Clearly, investors did not take kindly to the moves by the two central banks, driving down European shares sharply. The U.K.'s FTSE 100 fell 2.8 per cent in early afternoon trading and Germany DAX index fell 2.7 per cent.
North American stocks are likely to take a similar thumping when markets open. Stock index futures for the S&P 500 pointed to a 1.1 per cent downturn and Nasdaq 100 futures pointed to a 1.9 per cent downturn. Part of the problem here is the fact that John Chambers, CEO of Cisco Systems Inc. - considered a bellwether stock for the technology sector - warned late on Wednesday that the company's results will be under pressure for some time.

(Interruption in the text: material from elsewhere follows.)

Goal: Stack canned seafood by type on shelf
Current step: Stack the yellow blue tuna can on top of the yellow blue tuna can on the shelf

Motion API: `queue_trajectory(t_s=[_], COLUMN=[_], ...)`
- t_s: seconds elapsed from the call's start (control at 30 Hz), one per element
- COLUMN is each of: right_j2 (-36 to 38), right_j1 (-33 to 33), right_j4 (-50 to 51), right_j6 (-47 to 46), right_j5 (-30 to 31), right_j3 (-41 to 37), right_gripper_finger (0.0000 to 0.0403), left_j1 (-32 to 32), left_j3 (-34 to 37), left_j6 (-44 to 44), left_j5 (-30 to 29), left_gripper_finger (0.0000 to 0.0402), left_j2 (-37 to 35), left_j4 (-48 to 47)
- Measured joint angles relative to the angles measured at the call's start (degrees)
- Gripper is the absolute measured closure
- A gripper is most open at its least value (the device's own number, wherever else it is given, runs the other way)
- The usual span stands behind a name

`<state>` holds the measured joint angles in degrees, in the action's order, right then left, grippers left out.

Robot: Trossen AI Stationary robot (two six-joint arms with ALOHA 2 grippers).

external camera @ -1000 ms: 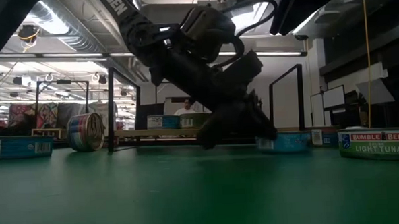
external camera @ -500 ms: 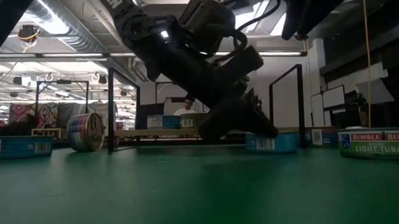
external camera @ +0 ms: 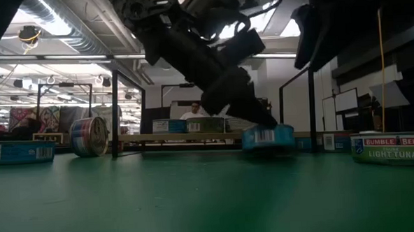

"It's the most cautious I've seen CEOs in the U.S. and Europe in many years," Mr. Chambers said on a conference call on Wednesday. In pre-market trading, Cisco's stock is down 8.3 per cent, to $21.17 (U.S.).
In Canada, investors will weigh key earnings news that was released in the morning. On the upside, Air Canada blew away expectations with net income rising to $35-million in the fourth quarter, up from a $144-million loss last year. Revenue rose 4 per cent. On the downside, struggling food retailer Loblaw Cos. disappointed expectations. Fourth quarter earnings rose to $40-million, up from a loss of $756-million last year - but the results were lower than analysts had expected.